Right, something I wrote:


Navigating along a familar route, it is rather odd how people can meander through paths, following a dotted line on a map that is seen only in the nanosecond moments when lids are pulled down over the eye in a blink. And as limbs and thought wander off on a different track, you see the many things that you see everyday. A part of the flattened image that wallpapers your perimeters: there, we have the dry grass and above, the bright and cloudless sky that from its great distance, is changing the green to brown. There, we have the red, silver, blue, black cars of generic make and there, the bus that rumbles along with flawed suspension, lopsided. There, we have the cracks on tarmac.

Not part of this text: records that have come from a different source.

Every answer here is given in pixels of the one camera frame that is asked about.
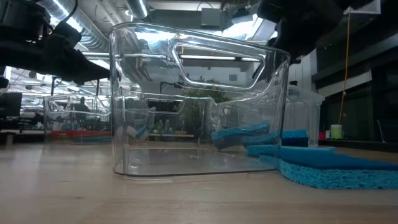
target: fluorescent light
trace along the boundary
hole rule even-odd
[[[260,62],[260,60],[255,58],[242,58],[243,62]]]
[[[11,67],[6,66],[6,72],[4,73],[4,78],[7,78],[8,80],[11,80]]]
[[[212,59],[212,60],[235,60],[235,57],[202,56],[202,55],[181,55],[181,59]]]
[[[234,24],[230,28],[223,30],[222,36],[230,38],[236,38],[242,35],[246,36],[246,34],[250,32],[253,24],[253,21],[246,21]]]
[[[148,43],[151,42],[158,42],[160,40],[168,40],[176,36],[176,34],[170,33],[170,32],[163,32],[163,31],[157,31],[157,32],[134,32],[134,34],[137,36],[138,39],[144,39]]]
[[[68,86],[67,87],[68,90],[72,90],[72,91],[80,91],[80,88],[74,87],[74,86]]]
[[[269,37],[268,40],[270,40],[271,38],[277,37],[277,36],[278,36],[278,32],[275,31],[275,32]]]
[[[93,63],[95,63],[95,64],[97,64],[97,65],[103,67],[103,68],[106,68],[106,69],[109,69],[109,68],[110,68],[109,64],[106,63],[104,60],[91,60],[91,61],[92,61]]]
[[[22,93],[22,95],[27,95],[27,96],[51,96],[50,93]]]
[[[254,34],[256,34],[257,30],[260,28],[263,19],[257,17],[257,14],[254,14],[253,21],[254,21],[254,24],[251,27],[251,30],[246,34],[246,37],[245,37],[246,40],[253,38]]]
[[[236,60],[236,57],[224,57],[224,56],[204,56],[204,55],[180,55],[181,59],[208,59],[208,60]],[[260,62],[255,58],[242,58],[243,62]]]

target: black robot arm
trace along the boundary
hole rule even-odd
[[[77,9],[75,1],[72,13],[53,29],[47,11],[36,4],[38,0],[0,0],[0,67],[56,75],[79,85],[108,78],[108,69],[74,49],[81,34],[66,21]],[[7,86],[7,82],[0,84],[0,88]]]
[[[317,41],[332,31],[349,6],[362,7],[372,0],[262,0],[257,15],[275,22],[278,36],[268,45],[285,50],[295,59],[309,54]]]

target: clear plastic bin
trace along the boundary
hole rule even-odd
[[[57,95],[44,98],[44,133],[47,142],[110,144],[109,98],[93,95]]]
[[[114,26],[109,39],[116,173],[160,177],[275,168],[247,157],[245,147],[272,144],[277,153],[287,53],[143,23]]]
[[[308,146],[317,147],[321,104],[325,98],[312,91],[289,85],[284,130],[307,130]]]

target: small blue object
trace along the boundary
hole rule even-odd
[[[318,189],[398,189],[398,170],[316,169],[272,156],[260,156],[260,160],[277,165],[282,175],[289,180]],[[387,169],[398,166],[385,164]]]
[[[136,138],[139,138],[140,136],[142,136],[145,132],[147,131],[147,126],[142,127],[138,133],[136,134]]]

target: blue sponge
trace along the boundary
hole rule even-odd
[[[250,136],[253,134],[266,134],[269,132],[269,121],[261,121],[250,126],[227,128],[211,134],[211,138],[218,139],[228,136]]]
[[[280,132],[274,131],[269,134],[262,134],[260,136],[244,136],[242,137],[242,145],[245,147],[264,145],[264,144],[277,144]]]
[[[246,152],[248,156],[259,157],[261,155],[278,156],[289,153],[289,151],[298,151],[301,154],[306,152],[317,151],[334,151],[334,147],[295,147],[295,146],[278,146],[278,145],[258,145],[248,146]]]
[[[398,164],[343,154],[333,148],[249,146],[248,155],[276,166],[286,178],[319,189],[398,189]]]
[[[307,130],[288,130],[282,133],[283,146],[308,146]]]
[[[312,167],[315,169],[371,169],[371,170],[398,170],[398,164],[372,161],[344,154],[336,154],[334,150],[307,147],[285,147],[277,152],[275,146],[251,146],[264,147],[261,155],[274,156],[277,153],[279,159],[290,164]]]
[[[289,180],[318,189],[398,189],[398,170],[316,169],[272,156],[260,156],[260,160],[273,166],[278,164]]]

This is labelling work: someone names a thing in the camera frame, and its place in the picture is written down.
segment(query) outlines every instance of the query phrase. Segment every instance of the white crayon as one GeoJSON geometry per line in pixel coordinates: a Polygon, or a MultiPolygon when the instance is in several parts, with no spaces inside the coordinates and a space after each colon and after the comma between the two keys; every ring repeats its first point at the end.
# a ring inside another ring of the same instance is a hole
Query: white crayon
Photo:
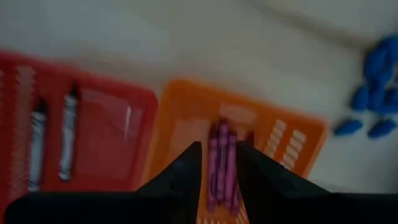
{"type": "Polygon", "coordinates": [[[28,181],[29,192],[40,190],[44,154],[45,121],[45,103],[41,101],[37,110],[32,114],[32,140],[30,146],[28,181]]]}
{"type": "Polygon", "coordinates": [[[63,149],[60,161],[59,176],[61,180],[70,180],[73,163],[73,146],[75,142],[75,120],[78,100],[76,87],[73,86],[72,92],[65,96],[65,109],[63,112],[63,149]]]}

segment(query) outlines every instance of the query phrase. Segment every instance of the red plastic bin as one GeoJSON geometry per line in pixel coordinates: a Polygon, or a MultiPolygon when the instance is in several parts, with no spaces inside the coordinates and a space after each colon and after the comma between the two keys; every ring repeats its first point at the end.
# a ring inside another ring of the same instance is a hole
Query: red plastic bin
{"type": "Polygon", "coordinates": [[[135,190],[157,111],[155,94],[132,83],[0,51],[0,209],[27,193],[31,114],[47,103],[41,190],[135,190]],[[72,179],[60,180],[64,96],[79,106],[72,179]]]}

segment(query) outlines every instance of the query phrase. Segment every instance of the blue pieces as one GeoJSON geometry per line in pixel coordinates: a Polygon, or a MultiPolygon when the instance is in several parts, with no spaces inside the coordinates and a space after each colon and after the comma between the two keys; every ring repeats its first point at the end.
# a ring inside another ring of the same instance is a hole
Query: blue pieces
{"type": "Polygon", "coordinates": [[[368,107],[369,87],[361,86],[358,88],[351,101],[353,111],[365,111],[368,107]]]}
{"type": "Polygon", "coordinates": [[[379,48],[387,49],[385,61],[394,64],[398,61],[398,35],[392,35],[380,41],[379,48]]]}
{"type": "Polygon", "coordinates": [[[391,88],[384,92],[384,103],[375,110],[378,115],[398,113],[398,89],[391,88]]]}
{"type": "Polygon", "coordinates": [[[398,104],[398,89],[391,88],[384,93],[384,103],[387,105],[398,104]]]}
{"type": "MultiPolygon", "coordinates": [[[[398,62],[398,35],[382,39],[365,58],[364,79],[366,84],[355,92],[351,109],[363,112],[371,110],[378,116],[398,114],[398,88],[385,90],[394,76],[398,62]]],[[[369,138],[378,139],[391,133],[397,124],[391,120],[381,120],[368,133],[369,138]]],[[[335,129],[335,135],[349,135],[362,128],[359,120],[348,120],[335,129]]]]}
{"type": "Polygon", "coordinates": [[[335,129],[334,134],[335,136],[354,134],[357,130],[361,129],[362,126],[360,120],[347,120],[335,129]]]}
{"type": "Polygon", "coordinates": [[[383,105],[384,102],[384,87],[376,85],[372,87],[369,92],[368,109],[376,110],[383,105]]]}
{"type": "Polygon", "coordinates": [[[387,136],[397,127],[391,119],[378,122],[368,133],[370,139],[379,139],[381,137],[387,136]]]}
{"type": "Polygon", "coordinates": [[[375,49],[368,54],[364,64],[364,76],[366,80],[372,80],[384,68],[386,56],[386,48],[375,49]]]}

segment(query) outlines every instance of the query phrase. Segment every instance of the purple crayon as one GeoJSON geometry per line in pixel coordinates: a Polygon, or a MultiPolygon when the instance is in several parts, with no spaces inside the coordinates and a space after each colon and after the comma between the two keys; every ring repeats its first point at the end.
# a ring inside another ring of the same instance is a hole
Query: purple crayon
{"type": "Polygon", "coordinates": [[[217,127],[213,125],[210,129],[209,151],[208,151],[208,189],[207,189],[207,210],[214,212],[216,205],[216,184],[217,184],[217,127]]]}
{"type": "Polygon", "coordinates": [[[217,201],[224,201],[225,188],[225,167],[226,167],[226,151],[228,147],[228,123],[224,120],[220,121],[218,136],[218,155],[217,155],[217,201]]]}
{"type": "Polygon", "coordinates": [[[235,182],[234,195],[232,197],[231,215],[236,217],[239,213],[239,206],[241,202],[241,191],[239,189],[238,180],[235,182]]]}
{"type": "Polygon", "coordinates": [[[236,176],[236,133],[228,134],[228,151],[226,159],[226,174],[225,174],[225,195],[224,204],[227,209],[231,209],[232,195],[234,190],[234,180],[236,176]]]}

There, we have the lady who is waiting patiently for the temple to open its gates that are now speckled in pearly rust. Yesterday and like the many days before, she might have been sitting by the steps with crumbled edges, or by the roadside curb holding on to an old bag that in turn, hold on to its fruits and cakes. These items, asserted by our mortal tastes to be overripe and bland, will soon in an offering, be making their ascension to the heavens; the seams of the said bag meekly protest this, and slouch over the edge of the curb like a soft anchor.

Today, she is standing and stretching her arms, soft curves that arc into the sky and you wonder where her anchor is before realizing that it is already there. The gates are late today - the tending old man, who you suspect lives and sleeps in the temple, is still sweeping the grounds clear of the dust that sweeps in everyday.

You wonder what it is that she could be praying so hard for.


..........

On another note, the death of a friendship is so awkward to navigate through.

So what do I do now: do I still politely smile and make inconsequential small talk or twitch my hand in a passing wave or even bother putting on the veneer of cordiality or ignore you because why bother right or just ignore it because on my part at least, I've always sort of known it was like that except that now, the horse has said its word.

What, in the world, do you do with a corpse?